PROBLEM TO SOLVE: Beginning at the first line of the data, print each line exactly, stopping after the line that contains "illustration, that would be most appreciated.".

[Records from a data source]

======

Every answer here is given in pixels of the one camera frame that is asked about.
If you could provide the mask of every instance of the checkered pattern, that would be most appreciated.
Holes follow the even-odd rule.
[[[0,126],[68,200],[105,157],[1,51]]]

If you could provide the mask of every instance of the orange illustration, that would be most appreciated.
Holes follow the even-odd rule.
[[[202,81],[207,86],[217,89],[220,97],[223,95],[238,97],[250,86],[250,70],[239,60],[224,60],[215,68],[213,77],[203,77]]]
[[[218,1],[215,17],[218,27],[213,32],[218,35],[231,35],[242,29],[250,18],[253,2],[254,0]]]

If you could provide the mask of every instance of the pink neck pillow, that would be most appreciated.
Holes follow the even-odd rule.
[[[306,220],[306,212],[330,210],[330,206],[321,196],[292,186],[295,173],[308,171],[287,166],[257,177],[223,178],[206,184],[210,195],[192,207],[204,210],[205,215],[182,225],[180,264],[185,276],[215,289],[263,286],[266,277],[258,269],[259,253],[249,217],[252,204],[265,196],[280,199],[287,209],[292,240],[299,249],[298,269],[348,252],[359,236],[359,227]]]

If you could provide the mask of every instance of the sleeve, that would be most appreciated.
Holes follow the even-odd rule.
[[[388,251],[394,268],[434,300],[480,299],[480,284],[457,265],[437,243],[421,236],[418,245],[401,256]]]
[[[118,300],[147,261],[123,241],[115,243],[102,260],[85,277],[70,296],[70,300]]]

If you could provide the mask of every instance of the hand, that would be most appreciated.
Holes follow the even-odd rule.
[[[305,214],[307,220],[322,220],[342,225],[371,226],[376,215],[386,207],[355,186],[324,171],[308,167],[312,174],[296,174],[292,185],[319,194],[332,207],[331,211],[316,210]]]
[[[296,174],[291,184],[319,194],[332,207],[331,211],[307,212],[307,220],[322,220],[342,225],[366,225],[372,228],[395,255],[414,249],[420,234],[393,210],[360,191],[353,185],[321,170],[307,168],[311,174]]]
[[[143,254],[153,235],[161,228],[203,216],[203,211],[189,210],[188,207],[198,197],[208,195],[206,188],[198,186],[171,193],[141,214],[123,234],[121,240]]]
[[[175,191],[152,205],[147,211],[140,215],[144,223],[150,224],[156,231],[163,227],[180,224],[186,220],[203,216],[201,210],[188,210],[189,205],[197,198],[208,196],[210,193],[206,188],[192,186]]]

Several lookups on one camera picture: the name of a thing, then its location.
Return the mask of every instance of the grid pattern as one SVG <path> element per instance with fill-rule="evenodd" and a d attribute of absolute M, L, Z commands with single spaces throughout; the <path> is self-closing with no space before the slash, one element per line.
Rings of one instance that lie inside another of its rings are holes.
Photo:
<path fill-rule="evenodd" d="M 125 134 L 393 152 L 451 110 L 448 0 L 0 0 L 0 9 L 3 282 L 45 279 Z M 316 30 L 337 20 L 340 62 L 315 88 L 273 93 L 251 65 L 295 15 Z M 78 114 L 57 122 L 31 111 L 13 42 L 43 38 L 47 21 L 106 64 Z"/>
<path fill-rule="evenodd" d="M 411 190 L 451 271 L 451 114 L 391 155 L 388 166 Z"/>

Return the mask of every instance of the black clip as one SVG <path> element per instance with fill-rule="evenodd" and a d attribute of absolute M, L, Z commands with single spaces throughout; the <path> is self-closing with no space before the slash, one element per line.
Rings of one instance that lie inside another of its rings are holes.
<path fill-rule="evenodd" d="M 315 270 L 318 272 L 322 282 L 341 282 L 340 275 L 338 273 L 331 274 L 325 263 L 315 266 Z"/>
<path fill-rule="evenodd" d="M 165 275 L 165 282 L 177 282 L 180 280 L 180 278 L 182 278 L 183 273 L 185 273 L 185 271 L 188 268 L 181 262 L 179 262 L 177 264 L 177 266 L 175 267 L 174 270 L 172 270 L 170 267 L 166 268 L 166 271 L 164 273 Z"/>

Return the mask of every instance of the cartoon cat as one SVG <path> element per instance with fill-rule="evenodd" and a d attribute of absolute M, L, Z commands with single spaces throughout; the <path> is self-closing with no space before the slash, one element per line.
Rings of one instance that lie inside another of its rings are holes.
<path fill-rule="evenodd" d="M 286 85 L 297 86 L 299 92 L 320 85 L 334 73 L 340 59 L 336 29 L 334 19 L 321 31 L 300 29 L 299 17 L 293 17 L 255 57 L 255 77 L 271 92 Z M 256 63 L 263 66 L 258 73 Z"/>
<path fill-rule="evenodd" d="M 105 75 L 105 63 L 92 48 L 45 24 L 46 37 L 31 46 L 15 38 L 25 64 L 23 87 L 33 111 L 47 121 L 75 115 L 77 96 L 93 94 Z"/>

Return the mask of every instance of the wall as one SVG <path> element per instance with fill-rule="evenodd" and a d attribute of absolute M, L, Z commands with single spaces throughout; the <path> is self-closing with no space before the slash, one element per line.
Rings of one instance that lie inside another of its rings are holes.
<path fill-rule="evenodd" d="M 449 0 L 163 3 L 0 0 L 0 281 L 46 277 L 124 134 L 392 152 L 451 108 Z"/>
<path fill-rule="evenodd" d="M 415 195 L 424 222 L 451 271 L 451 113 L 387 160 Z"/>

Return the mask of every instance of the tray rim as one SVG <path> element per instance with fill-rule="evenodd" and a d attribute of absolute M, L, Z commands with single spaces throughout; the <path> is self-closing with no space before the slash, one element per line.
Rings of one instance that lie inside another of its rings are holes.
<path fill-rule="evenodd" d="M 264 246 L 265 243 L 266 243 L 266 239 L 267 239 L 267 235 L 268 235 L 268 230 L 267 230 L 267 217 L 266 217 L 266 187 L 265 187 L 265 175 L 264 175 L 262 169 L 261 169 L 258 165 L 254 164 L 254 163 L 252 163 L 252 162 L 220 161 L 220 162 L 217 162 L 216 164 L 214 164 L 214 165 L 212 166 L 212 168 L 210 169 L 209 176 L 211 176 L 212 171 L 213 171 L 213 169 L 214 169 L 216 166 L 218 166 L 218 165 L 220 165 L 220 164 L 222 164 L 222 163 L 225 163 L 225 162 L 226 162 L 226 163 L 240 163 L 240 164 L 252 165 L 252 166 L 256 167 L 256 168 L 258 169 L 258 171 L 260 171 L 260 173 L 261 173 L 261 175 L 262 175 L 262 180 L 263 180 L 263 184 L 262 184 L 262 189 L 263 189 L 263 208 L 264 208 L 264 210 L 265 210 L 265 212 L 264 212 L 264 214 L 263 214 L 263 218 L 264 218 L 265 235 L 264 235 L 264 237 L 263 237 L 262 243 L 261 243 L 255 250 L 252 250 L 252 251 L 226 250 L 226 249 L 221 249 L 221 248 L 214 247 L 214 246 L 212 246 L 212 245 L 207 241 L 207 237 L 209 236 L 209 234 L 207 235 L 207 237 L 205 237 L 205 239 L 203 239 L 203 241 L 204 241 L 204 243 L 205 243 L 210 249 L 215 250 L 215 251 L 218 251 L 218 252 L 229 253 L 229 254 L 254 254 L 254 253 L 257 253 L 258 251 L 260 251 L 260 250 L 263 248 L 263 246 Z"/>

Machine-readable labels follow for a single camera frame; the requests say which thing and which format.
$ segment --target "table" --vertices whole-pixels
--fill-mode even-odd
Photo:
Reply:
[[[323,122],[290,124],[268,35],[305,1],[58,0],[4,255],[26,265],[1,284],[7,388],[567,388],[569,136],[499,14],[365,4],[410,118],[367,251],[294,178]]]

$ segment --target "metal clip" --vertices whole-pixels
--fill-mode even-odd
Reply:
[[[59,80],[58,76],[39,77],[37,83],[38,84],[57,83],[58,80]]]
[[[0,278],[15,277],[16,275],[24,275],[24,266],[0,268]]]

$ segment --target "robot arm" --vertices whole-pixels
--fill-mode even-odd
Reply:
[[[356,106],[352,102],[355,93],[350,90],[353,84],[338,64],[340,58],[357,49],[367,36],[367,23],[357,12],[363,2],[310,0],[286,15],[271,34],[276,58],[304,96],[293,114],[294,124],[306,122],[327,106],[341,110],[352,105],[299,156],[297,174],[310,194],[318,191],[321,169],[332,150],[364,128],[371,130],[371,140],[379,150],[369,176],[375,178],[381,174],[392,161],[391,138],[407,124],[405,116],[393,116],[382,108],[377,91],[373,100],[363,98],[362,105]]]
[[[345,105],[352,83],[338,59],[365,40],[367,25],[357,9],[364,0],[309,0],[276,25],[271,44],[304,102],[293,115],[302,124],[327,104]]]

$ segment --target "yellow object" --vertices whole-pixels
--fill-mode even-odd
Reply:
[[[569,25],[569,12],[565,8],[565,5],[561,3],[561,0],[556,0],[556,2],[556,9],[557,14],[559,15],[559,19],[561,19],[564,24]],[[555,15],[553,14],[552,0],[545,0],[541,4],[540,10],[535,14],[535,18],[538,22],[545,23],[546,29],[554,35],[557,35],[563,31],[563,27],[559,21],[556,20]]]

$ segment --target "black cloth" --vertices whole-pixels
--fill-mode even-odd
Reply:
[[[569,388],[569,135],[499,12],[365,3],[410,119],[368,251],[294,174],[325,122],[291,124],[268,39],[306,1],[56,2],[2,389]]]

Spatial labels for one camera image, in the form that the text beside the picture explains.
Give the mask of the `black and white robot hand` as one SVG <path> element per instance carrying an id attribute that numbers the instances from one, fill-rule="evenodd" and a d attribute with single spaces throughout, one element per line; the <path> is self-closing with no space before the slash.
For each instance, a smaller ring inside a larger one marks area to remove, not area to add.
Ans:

======

RESPONSE BELOW:
Every answer here is given in pixels of the one camera frame that is asked about.
If you could provide the mask of every instance of the checkered pattern, that would be most appreciated.
Holes follow the even-odd rule.
[[[0,126],[68,200],[105,157],[1,51]]]

If you could provide the mask of every instance of the orange illustration, that would be most appreciated.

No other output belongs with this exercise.